Several strategies can limit the long-term cost:

  • Borrow only what you need. Federal loan limits are ceilings, not targets. Every dollar left on the table avoids a decade of interest charges.
  • Pay interest while still in school. On unsubsidized loans, interest starts accruing the day the money is disbursed. Paying it monthly, even in small amounts, prevents it from capitalizing (being added to the principal balance) and ballooning the total you owe.
  • Add even a little extra after graduation. An extra $25 a month on a $20,000 loan at 6.52 percent can shave roughly 14 months off the repayment timeline and save several hundred dollars in interest.
  • Know your income-driven repayment options. The Department of Education offers plans that cap payments at a percentage of discretionary income. Monthly payments may be lower, but total interest paid is typically higher over the longer repayment window. Check StudentAid.gov for current plan details and eligibility.

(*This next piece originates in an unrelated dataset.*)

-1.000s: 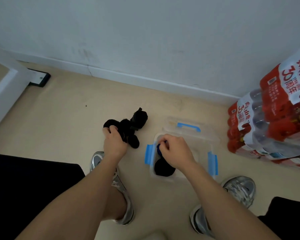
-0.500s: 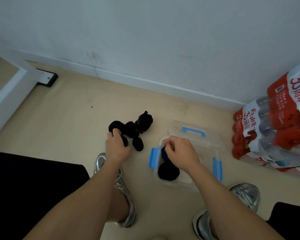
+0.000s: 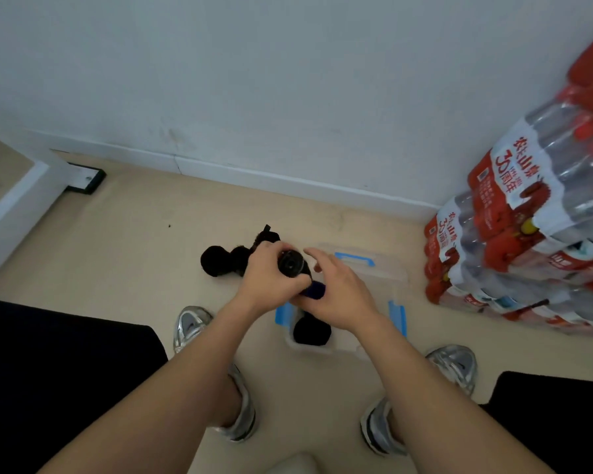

Private refinancing is another route after graduation, but it means surrendering federal protections: income-driven repayment, deferment, forbearance, and eligibility for any future forgiveness programs. That tradeoff only makes sense if the borrower has strong credit, stable income, and no realistic path to forgiveness.

Why the rate may not drop anytime soon

Before 2013, Congress periodically set federal student loan rates by statute, sometimes holding them artificially low for political reasons. The shift to a market-based formula was meant to depoliticize the process and tie borrowing costs to actual market conditions. In the early years, that worked in students’ favor: the undergraduate rate bottomed out at 2.75 percent for loans disbursed in 2020-2021, when the Federal Reserve had driven Treasury yields near historic lows during the pandemic.

Since then, rates have more than doubled. The Fed’s aggressive campaign to fight inflation pushed its benchmark rate higher, and 10-year Treasury yields climbed in tandem. The 6.52 percent undergraduate rate for 2026-2027 sits just a hair below the 6.53 percent peak set in 2024-2025, keeping borrowing costs near the top of the range under the current formula and still well below the 8.25 percent statutory cap.

Whether rates ease for future borrowers depends entirely on where the 10-year Treasury yield lands each spring. If yields decline as the Fed eventually loosens monetary policy, the next cohort could catch a break. But for the roughly 6 million undergraduates expected to take out new federal loans this academic year, the number is set: 6.52 percent, fixed for the life of the loan, effective July 1.